Часть вторая. В НАЧАЛЕ БЫЛО…

Глава восьмая. Миля Забаштанский

      С Забаштанским, начальником 7-го отделения Политотдела 50-й армии, я познакомился в мае 1944 года в Рославле – там находился штаб новоформируемого 2-го Белорусского фронта. Мне он с первого же взгляда понравился. Невысокий, коренастый (потом он все жирел и стал туго мятым, почти кубическим толстяком), круглая, крепкая голова на короткой шее, смуглое, широкое лицо, поребячьи припухлые щеки, глаза – темные шарики – иногда тусклые, сонные, а иногда блестящие, хитроватые. Говорил он с мягким полтавским акцентом, шутил, играя простачка, но чувствовалось: смекалист, энергичен, упрям. Рассказывая на совещании о своем отделении, он толково, доброжелательно говорил о работниках; не хвастался, но ясно было, что уверен в себе, знает дело и знает, что недаром ест армейский хлеб… В первый же вечер я привел его ночевать в домишко, где жил. До утра мы разговаривали. (Потом на партсобрании и на допросах я услышал некоторые свои рассказы необычайно преображенными.) – Зови меня «Миля» – поп окрестил Минеем, ну придумал же имячко, видно, со зла на батька.

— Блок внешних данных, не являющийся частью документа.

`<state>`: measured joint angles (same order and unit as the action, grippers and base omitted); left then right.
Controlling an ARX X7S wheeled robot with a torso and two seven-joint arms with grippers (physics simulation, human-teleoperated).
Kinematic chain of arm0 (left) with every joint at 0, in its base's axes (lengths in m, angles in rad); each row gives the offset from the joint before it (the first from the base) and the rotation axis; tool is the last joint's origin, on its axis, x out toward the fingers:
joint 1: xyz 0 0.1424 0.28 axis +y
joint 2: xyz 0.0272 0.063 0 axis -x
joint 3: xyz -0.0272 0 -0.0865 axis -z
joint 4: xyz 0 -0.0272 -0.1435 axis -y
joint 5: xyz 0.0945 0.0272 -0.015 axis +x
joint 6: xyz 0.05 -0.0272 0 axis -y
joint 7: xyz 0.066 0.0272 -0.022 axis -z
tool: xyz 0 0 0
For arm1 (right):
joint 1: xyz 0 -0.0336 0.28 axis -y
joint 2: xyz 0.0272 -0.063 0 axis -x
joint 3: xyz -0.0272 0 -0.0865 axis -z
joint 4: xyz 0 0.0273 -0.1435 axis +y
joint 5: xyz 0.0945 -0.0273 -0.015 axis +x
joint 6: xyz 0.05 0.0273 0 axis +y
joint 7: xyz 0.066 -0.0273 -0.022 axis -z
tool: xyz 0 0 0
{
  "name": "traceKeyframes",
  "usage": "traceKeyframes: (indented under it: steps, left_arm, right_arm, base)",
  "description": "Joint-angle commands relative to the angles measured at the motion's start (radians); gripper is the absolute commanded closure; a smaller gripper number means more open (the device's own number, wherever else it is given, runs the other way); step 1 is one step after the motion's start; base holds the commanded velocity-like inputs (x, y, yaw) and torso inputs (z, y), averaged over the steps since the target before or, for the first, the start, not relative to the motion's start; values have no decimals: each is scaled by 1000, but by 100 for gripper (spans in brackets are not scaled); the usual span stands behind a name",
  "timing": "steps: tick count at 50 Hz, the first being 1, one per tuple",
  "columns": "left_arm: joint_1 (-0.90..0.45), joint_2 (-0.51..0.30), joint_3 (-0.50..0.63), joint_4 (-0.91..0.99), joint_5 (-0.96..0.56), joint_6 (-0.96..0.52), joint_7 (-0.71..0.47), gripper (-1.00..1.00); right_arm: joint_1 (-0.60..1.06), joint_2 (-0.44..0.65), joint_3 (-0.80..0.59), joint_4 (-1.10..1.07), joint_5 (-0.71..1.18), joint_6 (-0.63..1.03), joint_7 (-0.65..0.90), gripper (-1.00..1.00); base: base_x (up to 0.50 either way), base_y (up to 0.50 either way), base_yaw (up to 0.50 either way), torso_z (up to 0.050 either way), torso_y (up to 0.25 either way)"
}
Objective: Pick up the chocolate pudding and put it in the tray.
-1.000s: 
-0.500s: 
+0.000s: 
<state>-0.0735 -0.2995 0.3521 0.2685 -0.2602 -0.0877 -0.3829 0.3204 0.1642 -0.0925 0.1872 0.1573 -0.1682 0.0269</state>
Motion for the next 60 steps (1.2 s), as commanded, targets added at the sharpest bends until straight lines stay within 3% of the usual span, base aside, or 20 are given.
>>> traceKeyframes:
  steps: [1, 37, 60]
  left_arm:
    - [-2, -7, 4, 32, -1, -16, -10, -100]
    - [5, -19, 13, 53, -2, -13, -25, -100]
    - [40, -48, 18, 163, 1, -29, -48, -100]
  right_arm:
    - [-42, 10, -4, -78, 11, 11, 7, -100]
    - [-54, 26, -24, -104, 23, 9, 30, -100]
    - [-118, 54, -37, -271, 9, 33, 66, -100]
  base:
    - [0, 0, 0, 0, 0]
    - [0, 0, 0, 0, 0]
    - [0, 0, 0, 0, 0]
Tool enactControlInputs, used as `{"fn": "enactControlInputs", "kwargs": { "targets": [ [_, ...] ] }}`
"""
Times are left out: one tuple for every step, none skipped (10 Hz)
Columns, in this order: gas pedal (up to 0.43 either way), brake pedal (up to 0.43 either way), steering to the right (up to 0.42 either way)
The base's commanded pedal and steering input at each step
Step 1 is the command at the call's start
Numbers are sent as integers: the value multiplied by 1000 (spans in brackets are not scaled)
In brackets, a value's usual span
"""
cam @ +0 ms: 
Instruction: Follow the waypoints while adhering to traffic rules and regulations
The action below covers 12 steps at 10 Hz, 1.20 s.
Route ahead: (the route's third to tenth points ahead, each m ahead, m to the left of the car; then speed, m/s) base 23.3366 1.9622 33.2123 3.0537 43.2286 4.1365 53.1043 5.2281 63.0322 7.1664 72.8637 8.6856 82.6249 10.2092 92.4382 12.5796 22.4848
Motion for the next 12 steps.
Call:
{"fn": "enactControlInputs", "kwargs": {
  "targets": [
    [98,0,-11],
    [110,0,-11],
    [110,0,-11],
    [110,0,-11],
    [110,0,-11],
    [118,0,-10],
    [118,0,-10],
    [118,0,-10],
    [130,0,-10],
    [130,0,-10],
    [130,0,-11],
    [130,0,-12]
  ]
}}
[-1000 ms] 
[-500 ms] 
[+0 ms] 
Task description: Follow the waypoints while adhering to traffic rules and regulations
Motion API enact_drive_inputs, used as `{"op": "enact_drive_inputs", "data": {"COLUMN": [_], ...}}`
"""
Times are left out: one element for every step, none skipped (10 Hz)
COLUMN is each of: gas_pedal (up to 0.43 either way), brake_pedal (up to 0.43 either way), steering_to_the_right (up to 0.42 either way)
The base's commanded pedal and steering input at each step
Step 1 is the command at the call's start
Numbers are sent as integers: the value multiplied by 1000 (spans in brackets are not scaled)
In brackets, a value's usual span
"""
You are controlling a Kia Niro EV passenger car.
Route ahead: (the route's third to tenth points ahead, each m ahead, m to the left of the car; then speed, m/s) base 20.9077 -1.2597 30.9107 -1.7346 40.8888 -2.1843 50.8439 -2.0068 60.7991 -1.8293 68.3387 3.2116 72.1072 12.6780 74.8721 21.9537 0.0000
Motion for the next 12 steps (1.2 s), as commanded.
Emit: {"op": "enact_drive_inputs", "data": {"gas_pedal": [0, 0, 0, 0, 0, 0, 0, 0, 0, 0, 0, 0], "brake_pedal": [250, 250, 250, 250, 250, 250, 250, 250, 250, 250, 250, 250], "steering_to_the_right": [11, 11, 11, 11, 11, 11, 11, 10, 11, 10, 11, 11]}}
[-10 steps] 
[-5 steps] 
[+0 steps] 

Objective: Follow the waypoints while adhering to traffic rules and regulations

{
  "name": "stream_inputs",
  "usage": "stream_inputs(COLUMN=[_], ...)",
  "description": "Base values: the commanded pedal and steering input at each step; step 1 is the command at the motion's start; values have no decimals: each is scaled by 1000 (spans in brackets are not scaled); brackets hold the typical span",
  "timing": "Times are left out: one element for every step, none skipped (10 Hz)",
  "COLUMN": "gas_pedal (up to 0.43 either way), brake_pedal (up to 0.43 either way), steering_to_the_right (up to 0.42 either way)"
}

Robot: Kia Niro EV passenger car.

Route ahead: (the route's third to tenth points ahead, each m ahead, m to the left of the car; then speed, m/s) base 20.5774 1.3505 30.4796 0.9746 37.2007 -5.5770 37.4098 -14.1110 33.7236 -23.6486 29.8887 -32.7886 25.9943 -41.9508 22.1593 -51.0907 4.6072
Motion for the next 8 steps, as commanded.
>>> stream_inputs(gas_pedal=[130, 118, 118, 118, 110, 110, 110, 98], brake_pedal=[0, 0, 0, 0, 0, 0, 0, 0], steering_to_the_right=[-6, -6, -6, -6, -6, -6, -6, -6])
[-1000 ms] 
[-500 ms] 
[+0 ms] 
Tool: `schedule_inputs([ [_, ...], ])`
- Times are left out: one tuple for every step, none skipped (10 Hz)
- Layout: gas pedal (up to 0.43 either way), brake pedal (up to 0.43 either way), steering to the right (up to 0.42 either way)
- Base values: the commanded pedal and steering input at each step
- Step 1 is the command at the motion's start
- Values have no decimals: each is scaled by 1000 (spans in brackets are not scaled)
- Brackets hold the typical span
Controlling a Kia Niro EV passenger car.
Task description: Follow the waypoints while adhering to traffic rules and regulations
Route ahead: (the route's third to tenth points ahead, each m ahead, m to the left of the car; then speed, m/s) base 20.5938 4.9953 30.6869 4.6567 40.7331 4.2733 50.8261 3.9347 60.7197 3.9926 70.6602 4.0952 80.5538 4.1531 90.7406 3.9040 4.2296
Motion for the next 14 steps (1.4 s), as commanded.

Полностью я Миней Демьянович… тут без поллитры не выговоришь… А с детства все зовут Миля… Батько был хлебороб, самый простой бедняк, но у нас на Полтавщине, знаешь, бедняки в общем не голодували, жили не хуже, чем «крепкие середняки» где-нибудь в Средней России. В детстве пас свиней, но школу все же кончил. Был одним из первых комсомольцев. Стал секретарем сельской ячейки. А потом уж так и пошло. Сначала инструктор райкома, потом зав. отделом, одним, другим, а потом и в секретари… В 37-м году, знаешь, как кадры менялись. Стал первым секретарем райкома комсомола, а там членом обкома… С 39-го был секретарем Львовского горкома партии, первым секретарем. Там и войну начинал.
      В ту ночь мы быстро подружились. Лежали в темноте, курили, говорили о войне, о прошлой жизни, о своих семьях. Он рассказывал.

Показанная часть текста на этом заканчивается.